I am doing panel data analysis with 17 variables in R using the package "plm".
I have to eliminate these variables while retaining the most significant of them. I am looking at adjusted R-square for the set of variables that best explain my dependent variable. Since I have 17 variables, repeating and observing again and, again has become cumbersome. Following is my code:
attach(pdf)
pdata <-plm.data(pdf,index=c("country","day"))
Y <- cbind(DEP_var)
var_list <- pdf[c("A", "B", "C", "D", "E", "F", "G", "H", "I", "J", "K", "L", "M", "N", "O", "P", "Q")]
between_models= list()
R_Sqrt=c()
for(i in 1:17){
X<-cbind(var_list[,1:i])
between_models[i]=plm(Y~ X, data=pdata, model= "between")
R_Sqrt[i]=coef(between_models[i])["Adj.

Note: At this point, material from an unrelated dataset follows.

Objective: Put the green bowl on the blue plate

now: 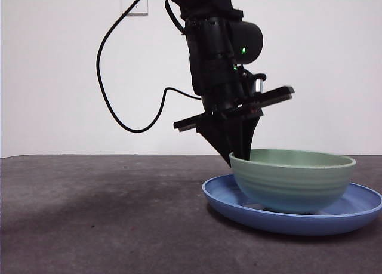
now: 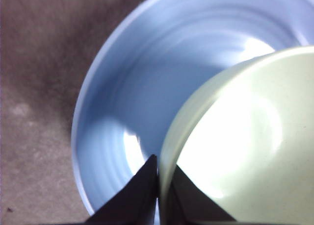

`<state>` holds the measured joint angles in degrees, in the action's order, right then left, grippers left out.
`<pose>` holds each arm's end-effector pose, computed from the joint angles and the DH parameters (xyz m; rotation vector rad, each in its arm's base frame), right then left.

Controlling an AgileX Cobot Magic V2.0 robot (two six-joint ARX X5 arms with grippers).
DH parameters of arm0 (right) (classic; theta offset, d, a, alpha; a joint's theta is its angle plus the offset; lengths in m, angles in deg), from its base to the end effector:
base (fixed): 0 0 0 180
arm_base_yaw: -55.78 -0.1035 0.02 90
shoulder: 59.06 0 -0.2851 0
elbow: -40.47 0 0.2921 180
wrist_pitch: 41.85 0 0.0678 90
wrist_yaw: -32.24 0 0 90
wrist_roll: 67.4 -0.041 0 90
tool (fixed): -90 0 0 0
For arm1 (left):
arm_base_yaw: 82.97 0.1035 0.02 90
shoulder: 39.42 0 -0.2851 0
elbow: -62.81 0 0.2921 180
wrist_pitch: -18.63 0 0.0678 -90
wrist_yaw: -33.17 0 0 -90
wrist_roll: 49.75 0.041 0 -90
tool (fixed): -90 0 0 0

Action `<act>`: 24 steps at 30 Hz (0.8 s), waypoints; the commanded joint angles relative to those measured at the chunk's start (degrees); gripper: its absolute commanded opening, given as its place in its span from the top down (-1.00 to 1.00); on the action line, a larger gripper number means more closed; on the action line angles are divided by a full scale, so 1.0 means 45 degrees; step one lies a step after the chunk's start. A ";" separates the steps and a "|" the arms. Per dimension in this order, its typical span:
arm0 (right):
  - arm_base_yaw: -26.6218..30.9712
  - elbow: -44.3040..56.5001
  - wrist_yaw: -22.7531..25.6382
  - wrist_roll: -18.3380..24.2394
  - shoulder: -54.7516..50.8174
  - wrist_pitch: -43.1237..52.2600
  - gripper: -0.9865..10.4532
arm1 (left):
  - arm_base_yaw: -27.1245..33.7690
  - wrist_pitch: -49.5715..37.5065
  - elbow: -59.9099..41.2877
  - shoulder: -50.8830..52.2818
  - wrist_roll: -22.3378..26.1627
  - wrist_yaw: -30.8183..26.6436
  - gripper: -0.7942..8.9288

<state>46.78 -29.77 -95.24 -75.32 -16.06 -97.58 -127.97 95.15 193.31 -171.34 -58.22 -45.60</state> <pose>0.1535 0.0496 0.3838 0.2536 0.5501 0.7597 0.3656 -0.3769 0.2028 0.2933 1.3986 -0.7156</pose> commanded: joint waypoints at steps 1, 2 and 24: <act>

R-Squared"]
}
print(paste("Least Adj. R-Squared is",which.max(R_Sqrt))
print(between_models[[which.max(R_Sqrt)]]) # print least Adj. R-Squared model
What I am trying to do with the above code is to increase the number of variables in Y
and estimate the between model again and again till the Y
has the maximum number of variables. And then look at the list of adjusted R-square values and pick the summary for the model with the highest adjusted R-square. When I run the above code it gives the following error:
Error in model.frame.default(terms(formula, lhs = lhs, rhs = rhs, data = data, : invalid type (list) for variable 'X'
In the above code for loop, it seems that there is a problem in type of the variable X. Please suggest how to fix it so the loop runs properly and give the least adjusted R-square model as the result.